What is the worst martial arts film that you have ever seen and why?

For me it would have to be "Legend of the Seven Golden Vampires", a very dodgy mix of run run shaw and hammer horror. The paper mache zombie heads and the bats on strings clinched matters for me actually.


----------



## Drac (Jun 23, 2007)

The Karate Kid..


----------



## MA-Caver (Jun 23, 2007)

Drac said:


> The Karate Kid..



Blasphemy... but I can see where you're coming from... aww  it wasn't THAT bad ... (was it?) 

anyway for me... any of the "American Ninja" movies... they gave a serious art a bad name.
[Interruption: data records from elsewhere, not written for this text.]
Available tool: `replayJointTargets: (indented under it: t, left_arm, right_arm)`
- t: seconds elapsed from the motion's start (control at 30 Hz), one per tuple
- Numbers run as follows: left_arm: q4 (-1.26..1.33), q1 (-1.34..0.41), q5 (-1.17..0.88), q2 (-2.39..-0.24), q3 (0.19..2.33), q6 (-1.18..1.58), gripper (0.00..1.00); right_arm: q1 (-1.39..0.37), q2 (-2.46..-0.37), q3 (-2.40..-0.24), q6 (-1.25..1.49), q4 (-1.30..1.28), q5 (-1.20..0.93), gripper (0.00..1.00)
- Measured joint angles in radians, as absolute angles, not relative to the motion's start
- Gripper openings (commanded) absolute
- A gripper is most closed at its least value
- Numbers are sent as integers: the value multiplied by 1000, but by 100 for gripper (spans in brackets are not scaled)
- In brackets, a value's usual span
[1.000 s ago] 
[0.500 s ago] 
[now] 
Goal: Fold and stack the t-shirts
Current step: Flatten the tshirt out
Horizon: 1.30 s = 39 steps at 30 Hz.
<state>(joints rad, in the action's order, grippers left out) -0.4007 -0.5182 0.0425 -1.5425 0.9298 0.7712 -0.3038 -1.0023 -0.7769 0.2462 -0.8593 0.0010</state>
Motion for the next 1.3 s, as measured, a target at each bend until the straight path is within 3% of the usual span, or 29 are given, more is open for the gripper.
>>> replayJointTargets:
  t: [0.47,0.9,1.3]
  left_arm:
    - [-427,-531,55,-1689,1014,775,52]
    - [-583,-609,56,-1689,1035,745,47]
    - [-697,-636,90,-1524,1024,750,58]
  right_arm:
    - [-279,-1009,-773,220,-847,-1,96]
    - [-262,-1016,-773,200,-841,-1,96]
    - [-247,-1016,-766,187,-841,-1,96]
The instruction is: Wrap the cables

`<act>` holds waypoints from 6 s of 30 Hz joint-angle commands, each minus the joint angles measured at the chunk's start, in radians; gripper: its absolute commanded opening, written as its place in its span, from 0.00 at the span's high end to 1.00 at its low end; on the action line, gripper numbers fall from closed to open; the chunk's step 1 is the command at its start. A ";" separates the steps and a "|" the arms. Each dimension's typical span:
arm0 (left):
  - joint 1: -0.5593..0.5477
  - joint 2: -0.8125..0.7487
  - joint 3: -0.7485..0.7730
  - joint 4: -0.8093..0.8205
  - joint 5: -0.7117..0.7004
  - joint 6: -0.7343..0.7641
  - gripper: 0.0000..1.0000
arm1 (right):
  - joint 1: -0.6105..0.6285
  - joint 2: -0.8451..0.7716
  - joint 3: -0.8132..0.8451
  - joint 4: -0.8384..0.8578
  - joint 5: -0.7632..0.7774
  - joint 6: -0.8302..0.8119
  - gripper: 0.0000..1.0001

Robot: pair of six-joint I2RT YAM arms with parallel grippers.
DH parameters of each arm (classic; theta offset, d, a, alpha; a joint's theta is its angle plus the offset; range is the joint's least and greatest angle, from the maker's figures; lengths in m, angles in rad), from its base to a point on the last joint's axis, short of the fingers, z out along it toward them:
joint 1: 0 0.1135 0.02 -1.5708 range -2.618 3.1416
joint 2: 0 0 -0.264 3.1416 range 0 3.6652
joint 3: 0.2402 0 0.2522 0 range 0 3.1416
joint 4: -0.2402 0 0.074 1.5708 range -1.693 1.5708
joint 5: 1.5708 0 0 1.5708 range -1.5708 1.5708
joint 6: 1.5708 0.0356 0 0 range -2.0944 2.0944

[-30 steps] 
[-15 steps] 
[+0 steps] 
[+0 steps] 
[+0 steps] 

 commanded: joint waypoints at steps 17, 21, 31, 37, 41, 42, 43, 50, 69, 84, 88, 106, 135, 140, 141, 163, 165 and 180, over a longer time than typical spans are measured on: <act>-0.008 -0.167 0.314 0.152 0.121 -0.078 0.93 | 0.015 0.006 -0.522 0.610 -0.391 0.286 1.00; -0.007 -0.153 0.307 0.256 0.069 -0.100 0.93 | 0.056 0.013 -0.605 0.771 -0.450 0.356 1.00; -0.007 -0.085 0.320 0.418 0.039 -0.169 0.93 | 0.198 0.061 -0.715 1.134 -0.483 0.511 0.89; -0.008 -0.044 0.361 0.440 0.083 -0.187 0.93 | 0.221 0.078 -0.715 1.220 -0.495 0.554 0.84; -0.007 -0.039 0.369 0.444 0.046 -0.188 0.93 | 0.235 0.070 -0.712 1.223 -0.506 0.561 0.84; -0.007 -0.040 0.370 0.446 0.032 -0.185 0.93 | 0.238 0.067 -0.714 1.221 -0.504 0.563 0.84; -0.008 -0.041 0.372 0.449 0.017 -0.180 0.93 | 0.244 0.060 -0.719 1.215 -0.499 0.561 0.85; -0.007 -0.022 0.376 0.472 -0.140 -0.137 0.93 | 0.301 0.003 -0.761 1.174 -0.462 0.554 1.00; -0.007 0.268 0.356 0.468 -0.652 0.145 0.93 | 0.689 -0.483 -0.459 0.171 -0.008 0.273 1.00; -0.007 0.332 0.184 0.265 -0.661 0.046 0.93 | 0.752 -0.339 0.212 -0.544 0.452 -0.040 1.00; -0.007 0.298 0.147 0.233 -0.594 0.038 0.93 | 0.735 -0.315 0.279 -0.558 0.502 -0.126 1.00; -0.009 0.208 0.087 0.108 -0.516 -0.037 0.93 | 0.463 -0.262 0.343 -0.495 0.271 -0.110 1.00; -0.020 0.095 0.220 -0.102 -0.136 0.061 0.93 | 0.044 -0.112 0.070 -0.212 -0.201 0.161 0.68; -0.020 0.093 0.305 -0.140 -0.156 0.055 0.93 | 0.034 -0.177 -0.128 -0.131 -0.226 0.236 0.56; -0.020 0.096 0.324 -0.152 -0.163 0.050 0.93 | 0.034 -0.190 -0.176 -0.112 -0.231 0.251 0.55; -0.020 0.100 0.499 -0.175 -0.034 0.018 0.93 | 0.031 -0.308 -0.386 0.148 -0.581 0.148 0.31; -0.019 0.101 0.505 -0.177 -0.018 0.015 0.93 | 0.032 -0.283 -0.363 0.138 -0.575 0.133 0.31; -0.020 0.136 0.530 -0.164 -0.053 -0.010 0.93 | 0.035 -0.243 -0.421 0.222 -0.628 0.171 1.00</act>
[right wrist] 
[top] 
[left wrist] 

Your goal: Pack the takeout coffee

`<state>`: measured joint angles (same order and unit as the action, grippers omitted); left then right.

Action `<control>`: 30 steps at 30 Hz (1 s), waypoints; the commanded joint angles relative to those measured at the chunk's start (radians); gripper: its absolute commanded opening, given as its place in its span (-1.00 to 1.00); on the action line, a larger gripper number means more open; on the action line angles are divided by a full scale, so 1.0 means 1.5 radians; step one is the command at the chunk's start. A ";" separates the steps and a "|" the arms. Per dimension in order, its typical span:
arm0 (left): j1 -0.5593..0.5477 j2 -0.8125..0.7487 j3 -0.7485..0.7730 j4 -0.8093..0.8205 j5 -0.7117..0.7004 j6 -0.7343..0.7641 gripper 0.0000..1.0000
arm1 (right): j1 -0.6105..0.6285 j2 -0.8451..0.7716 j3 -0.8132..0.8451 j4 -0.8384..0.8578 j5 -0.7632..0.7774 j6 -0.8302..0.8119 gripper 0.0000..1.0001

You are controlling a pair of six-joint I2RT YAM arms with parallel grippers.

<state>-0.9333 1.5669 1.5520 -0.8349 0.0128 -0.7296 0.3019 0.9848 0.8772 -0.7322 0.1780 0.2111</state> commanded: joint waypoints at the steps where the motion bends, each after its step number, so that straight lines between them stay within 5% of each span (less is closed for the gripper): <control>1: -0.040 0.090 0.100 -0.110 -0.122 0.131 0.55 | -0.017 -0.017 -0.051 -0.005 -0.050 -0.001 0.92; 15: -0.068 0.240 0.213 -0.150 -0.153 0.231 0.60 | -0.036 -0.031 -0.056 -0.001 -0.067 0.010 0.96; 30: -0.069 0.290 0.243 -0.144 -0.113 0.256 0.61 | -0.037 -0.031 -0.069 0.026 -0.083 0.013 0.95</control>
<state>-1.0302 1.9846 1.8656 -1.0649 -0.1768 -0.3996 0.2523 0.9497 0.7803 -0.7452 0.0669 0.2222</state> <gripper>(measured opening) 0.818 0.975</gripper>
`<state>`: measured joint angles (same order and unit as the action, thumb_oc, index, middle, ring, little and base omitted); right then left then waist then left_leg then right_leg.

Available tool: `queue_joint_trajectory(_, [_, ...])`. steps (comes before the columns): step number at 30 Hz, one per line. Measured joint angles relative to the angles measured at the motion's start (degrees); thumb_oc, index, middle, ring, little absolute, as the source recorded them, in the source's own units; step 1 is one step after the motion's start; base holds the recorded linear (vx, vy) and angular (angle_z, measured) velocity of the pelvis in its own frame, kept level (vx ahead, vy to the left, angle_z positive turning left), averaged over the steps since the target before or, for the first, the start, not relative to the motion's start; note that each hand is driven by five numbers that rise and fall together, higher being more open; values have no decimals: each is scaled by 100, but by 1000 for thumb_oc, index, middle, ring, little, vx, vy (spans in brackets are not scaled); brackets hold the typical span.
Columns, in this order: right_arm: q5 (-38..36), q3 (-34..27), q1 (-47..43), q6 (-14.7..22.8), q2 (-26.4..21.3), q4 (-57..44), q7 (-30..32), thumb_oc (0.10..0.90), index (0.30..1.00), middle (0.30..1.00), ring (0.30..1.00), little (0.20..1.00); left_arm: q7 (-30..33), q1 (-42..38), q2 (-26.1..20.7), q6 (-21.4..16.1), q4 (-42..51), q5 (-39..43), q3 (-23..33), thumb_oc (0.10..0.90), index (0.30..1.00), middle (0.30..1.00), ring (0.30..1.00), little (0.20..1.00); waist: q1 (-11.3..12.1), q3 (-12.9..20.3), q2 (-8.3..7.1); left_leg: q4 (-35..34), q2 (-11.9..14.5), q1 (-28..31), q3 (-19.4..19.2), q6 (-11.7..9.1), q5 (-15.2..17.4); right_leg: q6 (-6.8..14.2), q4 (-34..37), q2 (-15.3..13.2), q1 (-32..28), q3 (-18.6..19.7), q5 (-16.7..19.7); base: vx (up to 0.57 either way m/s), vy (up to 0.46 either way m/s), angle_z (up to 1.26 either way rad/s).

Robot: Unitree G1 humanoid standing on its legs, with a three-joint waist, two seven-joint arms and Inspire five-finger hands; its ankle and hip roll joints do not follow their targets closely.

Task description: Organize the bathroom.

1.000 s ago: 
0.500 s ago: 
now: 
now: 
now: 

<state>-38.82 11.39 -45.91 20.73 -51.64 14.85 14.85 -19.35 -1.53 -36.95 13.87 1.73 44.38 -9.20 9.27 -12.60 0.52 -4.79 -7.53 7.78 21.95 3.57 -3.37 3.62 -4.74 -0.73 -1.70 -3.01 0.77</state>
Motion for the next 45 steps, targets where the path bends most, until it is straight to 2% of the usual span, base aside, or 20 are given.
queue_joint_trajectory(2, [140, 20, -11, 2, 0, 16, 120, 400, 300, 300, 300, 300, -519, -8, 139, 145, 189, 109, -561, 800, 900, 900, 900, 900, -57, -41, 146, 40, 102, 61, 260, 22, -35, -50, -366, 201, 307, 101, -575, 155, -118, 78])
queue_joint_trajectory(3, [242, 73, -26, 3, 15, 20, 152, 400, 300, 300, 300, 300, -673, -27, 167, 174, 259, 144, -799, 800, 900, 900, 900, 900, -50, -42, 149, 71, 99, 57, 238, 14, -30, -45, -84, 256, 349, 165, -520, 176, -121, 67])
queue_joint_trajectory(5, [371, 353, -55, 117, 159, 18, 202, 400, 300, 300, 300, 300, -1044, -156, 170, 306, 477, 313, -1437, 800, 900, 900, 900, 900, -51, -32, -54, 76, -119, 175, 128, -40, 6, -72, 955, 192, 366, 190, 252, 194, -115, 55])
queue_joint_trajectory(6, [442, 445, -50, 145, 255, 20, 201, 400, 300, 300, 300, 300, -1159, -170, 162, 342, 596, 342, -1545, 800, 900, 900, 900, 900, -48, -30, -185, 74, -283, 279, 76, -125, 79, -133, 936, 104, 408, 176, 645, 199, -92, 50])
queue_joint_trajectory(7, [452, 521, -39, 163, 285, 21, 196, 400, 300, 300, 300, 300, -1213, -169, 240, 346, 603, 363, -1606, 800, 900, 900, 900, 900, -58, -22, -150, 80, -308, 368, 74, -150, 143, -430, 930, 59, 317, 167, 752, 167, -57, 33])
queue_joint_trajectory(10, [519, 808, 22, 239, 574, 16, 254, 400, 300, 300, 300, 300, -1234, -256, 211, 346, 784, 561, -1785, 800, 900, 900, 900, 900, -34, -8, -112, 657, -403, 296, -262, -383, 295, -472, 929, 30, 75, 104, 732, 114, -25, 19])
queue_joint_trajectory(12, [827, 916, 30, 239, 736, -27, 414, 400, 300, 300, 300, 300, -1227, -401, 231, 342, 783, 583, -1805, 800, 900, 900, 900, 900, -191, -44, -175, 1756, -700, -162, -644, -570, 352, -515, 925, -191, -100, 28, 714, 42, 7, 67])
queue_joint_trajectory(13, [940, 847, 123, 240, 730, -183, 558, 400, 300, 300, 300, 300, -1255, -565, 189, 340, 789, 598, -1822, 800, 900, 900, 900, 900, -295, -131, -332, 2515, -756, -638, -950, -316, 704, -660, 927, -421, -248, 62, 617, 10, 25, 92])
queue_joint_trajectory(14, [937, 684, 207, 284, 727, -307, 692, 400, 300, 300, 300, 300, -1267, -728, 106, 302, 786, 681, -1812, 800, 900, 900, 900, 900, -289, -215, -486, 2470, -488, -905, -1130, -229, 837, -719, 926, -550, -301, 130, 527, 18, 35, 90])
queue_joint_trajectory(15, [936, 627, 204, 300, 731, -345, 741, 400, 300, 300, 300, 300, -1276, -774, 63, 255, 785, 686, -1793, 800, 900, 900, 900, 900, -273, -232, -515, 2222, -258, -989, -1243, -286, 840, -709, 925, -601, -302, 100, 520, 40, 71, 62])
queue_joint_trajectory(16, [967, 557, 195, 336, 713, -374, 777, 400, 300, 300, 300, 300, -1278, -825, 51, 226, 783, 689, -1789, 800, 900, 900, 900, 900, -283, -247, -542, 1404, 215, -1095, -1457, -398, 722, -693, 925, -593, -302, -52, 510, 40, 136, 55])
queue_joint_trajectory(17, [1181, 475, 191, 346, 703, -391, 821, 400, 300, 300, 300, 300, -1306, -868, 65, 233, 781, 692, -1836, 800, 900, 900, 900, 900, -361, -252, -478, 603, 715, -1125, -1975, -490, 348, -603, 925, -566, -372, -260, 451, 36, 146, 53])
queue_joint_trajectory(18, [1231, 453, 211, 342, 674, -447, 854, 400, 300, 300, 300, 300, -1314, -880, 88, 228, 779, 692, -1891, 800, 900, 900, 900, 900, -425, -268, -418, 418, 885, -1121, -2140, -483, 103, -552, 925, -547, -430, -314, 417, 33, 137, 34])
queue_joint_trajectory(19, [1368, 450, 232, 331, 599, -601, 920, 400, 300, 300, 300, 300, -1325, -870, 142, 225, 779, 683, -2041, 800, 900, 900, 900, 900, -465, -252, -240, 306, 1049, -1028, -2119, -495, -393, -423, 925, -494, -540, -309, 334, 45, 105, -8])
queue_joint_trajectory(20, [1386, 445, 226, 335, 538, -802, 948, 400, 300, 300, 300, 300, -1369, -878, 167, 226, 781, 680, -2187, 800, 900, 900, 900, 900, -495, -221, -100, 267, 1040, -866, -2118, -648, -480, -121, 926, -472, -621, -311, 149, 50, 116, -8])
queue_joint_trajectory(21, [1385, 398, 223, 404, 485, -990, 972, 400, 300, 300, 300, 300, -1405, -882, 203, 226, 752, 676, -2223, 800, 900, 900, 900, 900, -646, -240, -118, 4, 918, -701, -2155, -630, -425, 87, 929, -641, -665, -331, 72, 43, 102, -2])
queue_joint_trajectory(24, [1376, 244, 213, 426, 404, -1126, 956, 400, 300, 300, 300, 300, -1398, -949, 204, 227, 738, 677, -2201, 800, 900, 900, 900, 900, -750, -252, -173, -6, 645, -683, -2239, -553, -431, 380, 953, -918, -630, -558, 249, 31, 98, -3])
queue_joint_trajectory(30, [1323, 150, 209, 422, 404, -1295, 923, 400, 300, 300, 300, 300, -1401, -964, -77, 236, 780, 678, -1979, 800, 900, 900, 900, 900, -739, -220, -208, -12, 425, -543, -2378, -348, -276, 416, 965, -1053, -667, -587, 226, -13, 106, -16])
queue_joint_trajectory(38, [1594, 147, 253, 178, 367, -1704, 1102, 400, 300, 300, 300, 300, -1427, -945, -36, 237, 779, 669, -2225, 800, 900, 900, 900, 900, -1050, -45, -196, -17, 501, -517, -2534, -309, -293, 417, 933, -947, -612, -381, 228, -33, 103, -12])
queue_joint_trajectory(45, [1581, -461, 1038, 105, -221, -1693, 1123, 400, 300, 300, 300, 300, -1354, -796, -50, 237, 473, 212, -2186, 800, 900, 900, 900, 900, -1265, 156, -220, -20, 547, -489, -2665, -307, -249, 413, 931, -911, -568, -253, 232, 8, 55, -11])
Bad enough that it took Myth-Busters to clear up some stupid ideas.


----------



## Drac (Jun 23, 2007)

MA-Caver said:


> Blasphemy... but I can see where you're coming from... aww it wasn't THAT bad ... (was it?)


 
Yes it was...


----------



## michaeledward (Jun 23, 2007)

I really don't think it was a bad movie. But, if there is a chance to plug it, I'll take it.


..... 18 Fingers of Death .....


See it today.


----------



## Skip Cooper (Jun 23, 2007)

I don't remember the name of the movie or who the lead actor was, but it had something to do with a blind swordsman in modern day society. I believe his sword was hidden inside his walking stick.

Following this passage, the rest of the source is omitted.